Modal caught her eye, shook his head. The story didn’t sound credible. People didn’t get involved in major shadowruns just because some stranger flatlined in their arms.
No, that wasn’t necessarily true. Kids might. Kids whose only ideas about shadowrunning came from the trid or from simsense. She looked into Falcon’s eyes again. She thought he was telling the truth.
The kid still hadn’t finished. “The meet was an ambush from the start,” he repeated. “Then the drek hit the fan, and the runner ‘bodyguarding’ me thought I’d sold them out. He was going to geek me. So I shot him and took his AK. Then I just wanted to bug out. I was heading for the fence when I met you.”

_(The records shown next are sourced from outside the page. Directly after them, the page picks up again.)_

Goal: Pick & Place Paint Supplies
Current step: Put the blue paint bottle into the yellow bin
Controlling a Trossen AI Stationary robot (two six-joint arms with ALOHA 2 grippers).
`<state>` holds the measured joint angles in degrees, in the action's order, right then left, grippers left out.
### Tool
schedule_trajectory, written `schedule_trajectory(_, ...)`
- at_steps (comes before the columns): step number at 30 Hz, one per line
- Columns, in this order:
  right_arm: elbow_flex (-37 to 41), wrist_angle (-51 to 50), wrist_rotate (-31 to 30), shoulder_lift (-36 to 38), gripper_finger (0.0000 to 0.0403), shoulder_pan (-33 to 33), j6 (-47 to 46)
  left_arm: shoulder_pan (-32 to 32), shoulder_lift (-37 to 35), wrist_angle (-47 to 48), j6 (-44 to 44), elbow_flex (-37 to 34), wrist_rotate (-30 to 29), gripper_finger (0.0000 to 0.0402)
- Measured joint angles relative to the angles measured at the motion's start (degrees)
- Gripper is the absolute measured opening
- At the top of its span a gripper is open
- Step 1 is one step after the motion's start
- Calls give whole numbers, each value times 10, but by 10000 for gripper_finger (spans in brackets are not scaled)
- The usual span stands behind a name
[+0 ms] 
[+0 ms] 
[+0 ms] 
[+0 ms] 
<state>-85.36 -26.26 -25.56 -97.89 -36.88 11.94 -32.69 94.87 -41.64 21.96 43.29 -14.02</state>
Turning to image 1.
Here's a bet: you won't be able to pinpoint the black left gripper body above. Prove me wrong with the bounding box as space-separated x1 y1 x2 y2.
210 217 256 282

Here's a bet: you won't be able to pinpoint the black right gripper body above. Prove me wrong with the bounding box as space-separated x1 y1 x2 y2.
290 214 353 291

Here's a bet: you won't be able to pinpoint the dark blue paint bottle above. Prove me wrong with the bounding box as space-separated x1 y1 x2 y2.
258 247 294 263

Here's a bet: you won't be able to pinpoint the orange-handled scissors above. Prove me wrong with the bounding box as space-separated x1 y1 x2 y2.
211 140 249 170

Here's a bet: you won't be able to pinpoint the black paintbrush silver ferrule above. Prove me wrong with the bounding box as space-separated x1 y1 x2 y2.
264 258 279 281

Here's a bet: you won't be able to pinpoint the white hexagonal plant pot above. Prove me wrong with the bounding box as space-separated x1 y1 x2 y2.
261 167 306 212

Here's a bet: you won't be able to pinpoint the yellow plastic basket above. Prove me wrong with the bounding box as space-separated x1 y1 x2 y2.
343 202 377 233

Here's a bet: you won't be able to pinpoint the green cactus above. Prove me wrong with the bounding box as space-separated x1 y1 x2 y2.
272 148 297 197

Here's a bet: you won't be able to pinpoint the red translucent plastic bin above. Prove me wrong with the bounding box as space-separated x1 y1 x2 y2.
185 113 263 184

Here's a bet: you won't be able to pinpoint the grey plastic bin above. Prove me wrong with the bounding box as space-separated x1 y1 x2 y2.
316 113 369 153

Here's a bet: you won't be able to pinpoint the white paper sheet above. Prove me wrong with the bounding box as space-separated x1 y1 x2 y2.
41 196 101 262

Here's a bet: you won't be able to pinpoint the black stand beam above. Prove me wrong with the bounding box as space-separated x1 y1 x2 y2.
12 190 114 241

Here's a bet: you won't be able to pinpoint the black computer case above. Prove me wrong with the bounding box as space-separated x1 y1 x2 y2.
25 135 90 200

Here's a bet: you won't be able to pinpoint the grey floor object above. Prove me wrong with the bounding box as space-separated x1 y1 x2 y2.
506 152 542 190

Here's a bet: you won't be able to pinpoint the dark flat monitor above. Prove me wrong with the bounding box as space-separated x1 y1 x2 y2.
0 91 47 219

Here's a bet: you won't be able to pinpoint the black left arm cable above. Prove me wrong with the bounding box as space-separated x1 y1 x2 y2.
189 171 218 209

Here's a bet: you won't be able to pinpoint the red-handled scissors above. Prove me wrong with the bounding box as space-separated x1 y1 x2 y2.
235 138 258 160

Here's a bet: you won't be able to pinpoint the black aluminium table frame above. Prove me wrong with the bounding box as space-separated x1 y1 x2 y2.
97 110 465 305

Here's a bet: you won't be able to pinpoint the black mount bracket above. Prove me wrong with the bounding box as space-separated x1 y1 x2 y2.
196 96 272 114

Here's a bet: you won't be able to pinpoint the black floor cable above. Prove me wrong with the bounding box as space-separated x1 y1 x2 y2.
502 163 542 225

That hung together too, Sly thought. When she'd first seen the kid, he didn’t seem comfortable or familiar with the assault rifle, as though he’d just picked it up a few seconds before.
”So just what happened when the meet crashed?” she asked.
Falcon shrugged.”First thing I knew, something blew the drek out of Benbo.” (That had to be the heavily armored samurai guarding the leader.)
”Slick thought it was something you’d set up, but I saw your face when Benbo keeled. You were as surprised as anyone.” He hesitated, then asked,”What the frag was that? Magic?”
”I think I got it figured,” Modal answered.”It took me a while. Sly, you ever hear of a Barret?”
She thought for a moment, shook her head.
”It’s old,” the elf continued,”maybe nineteen-eighties or nineties. But it’s the ultimate sniper rifle.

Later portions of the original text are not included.